Currently no other drug for hypnozoite treatment is in the drug development pipeline. The activity of antimalarial drugs against hypnozoite stages is only poorly understood and candidate drugs are scarce. This might be because, on the one hand, this stage is difficult to target as it is less metabolically active, and on the other hand because none of the Plasmodium parasite species that form hypnozoites can be kept in long-term continuous in vitro culture. In addition, in vivo and in vitro hypnozoite assays have only become available recently and are not yet implemented in a large scale in the malaria research community.7276 Availability, simplification, and standardization of these assays might lead to new drug candidates for this indication that do not belong to the 8-aminochinolines.

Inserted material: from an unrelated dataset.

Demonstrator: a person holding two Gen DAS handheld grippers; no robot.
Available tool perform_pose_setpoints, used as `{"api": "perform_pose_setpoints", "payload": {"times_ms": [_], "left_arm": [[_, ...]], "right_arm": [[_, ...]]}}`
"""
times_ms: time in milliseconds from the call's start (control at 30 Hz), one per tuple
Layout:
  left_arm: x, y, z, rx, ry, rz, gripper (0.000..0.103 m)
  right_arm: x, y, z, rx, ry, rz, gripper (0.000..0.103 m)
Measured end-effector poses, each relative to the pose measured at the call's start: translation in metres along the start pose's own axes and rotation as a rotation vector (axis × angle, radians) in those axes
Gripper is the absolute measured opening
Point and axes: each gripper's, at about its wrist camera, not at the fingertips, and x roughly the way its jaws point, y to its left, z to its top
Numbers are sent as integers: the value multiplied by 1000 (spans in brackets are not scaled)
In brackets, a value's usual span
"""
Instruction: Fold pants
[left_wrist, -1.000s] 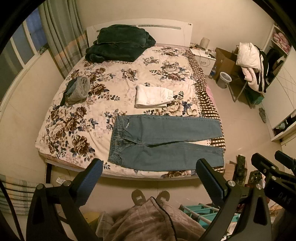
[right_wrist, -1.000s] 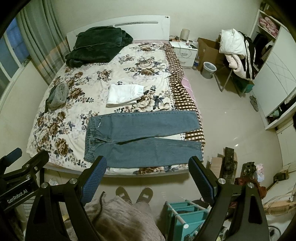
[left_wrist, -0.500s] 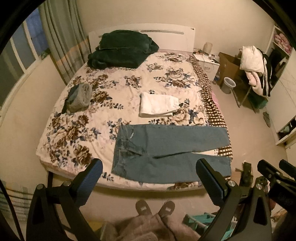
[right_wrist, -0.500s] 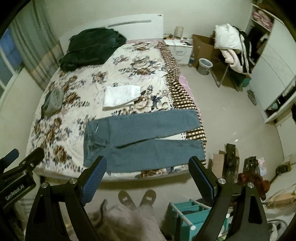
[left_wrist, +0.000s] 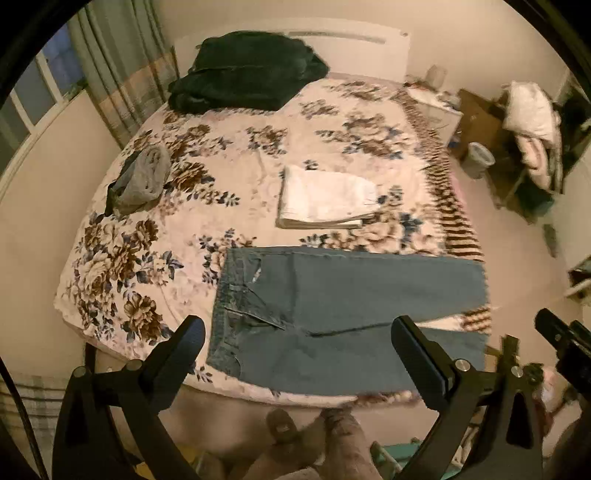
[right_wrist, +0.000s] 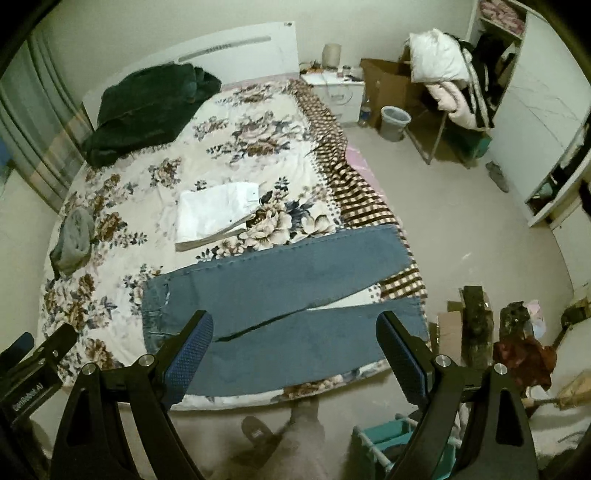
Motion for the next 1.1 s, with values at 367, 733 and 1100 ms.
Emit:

In addition to the application as a drug for radical cure against P. vivax hypnozoites, TQ also gained approval for chemical prophylaxis against infections of all Plasmodium species. Its long half-life allows for a once weekly regimen for this indication, whereas most other currently recommended prophylactic drugs need daily administration (doxycycline, atovaquone-proguanil) leading to poor compliance. Mefloquine can be given with a weekly dosing for malaria prophylaxis, but neurologic and psychiatric side effects have been associated with its use for prophylaxis, so that TQ might be a good alternative. Currently, TQ is licensed to be given for the duration of 6 months for prophylaxis. However, a current study is ongoing to evaluate the long-term safety of TQ when it is given as prophylactic regimen for 1 year (NCT03320174), specially focusing on the ophthalmic safety.


WHO recognized in its recent agenda that more attention has to be paid to P. vivax infections to move forward in the elimination efforts. Even though TQ does not overcome all shortcomings of PQ, the TQ single dose anti-relapse treatment for hypnozoites of P. vivax as well as of P. ovale advances the treatment regimens for these malaria species profoundly. The changes in the WHO agenda might have given the final impulse to keep TQ in the development pipeline and finally bring it to the market.19

Currently no other drugs are in the pipeline with potential for anti-relapse therapy.72,77 Considering that development from the early clinical phase to market approval takes ~10 years, shows that no alternative to 8-AQ for anti-relapse therapy will be available in the near future. The present data suggest that TQ will replace current treatment regimens with PQ and play a major role in the treatment agenda for control and elimination of P. vivax malaria.


The authors report no conflicts of interest in this work.